## PROBLEM TO WORK ON
Take from the data every line in which the word "left" is found.

GIVEN INFORMATION: Begin

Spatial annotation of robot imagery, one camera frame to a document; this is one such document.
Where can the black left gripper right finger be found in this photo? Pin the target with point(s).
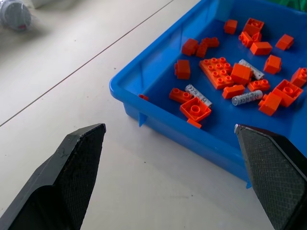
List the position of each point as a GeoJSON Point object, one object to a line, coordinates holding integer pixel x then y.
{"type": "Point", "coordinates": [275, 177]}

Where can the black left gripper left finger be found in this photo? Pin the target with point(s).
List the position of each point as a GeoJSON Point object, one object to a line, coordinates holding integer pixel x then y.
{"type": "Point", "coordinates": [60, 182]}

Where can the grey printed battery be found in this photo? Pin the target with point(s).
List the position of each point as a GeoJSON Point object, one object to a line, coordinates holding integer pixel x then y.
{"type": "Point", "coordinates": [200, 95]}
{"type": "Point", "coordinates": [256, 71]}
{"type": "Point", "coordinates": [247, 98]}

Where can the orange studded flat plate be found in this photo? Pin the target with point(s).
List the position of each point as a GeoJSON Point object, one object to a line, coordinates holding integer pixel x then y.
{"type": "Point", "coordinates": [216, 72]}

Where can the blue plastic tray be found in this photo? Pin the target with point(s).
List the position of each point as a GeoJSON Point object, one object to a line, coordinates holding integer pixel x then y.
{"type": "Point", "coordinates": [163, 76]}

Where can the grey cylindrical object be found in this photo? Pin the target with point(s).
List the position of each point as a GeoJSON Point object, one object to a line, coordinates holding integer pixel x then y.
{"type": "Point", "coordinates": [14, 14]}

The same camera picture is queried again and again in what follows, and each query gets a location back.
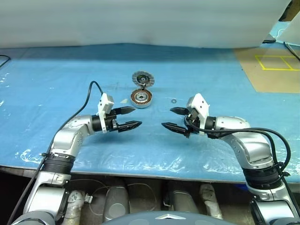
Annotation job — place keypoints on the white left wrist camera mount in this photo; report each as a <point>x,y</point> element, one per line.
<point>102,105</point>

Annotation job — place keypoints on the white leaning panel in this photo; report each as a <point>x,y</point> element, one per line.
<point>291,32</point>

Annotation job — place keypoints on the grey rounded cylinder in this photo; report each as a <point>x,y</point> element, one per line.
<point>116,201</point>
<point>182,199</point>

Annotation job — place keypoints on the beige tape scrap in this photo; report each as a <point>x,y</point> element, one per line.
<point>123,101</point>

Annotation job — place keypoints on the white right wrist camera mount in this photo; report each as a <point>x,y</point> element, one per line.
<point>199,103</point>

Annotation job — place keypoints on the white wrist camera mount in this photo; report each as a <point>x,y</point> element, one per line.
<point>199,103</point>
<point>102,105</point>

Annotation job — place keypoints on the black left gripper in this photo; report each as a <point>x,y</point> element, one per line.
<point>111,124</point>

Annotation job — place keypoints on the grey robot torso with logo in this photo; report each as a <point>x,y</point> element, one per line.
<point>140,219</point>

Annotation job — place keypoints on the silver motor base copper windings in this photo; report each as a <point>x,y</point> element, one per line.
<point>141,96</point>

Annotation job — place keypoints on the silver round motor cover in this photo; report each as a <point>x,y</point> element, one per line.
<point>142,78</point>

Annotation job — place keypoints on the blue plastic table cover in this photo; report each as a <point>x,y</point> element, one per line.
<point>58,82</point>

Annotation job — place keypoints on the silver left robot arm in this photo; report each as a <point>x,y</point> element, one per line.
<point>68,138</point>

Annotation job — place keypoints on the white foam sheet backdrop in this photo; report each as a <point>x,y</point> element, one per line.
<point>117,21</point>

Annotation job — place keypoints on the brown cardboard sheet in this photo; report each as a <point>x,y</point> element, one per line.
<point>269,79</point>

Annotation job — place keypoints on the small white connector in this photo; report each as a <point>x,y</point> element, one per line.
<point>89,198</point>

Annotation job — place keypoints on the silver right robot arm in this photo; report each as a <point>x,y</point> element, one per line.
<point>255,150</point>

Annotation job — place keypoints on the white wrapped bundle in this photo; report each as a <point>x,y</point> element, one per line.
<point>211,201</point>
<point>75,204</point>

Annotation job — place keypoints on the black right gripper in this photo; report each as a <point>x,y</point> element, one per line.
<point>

GIVEN INFORMATION: End

## RESPONSE
Where can the black left gripper right finger be found in this photo? Pin the target with point(s).
Where can the black left gripper left finger be found in this photo? Pin the target with point(s).
Annotation job — place keypoints on the white left wrist camera mount in this photo; report each as a <point>x,y</point> element, one per line.
Annotation job — place keypoints on the black left gripper in this photo; report each as a <point>x,y</point> element, one per line.
Annotation job — place keypoints on the silver left robot arm in this photo; report each as a <point>x,y</point> element, one per line.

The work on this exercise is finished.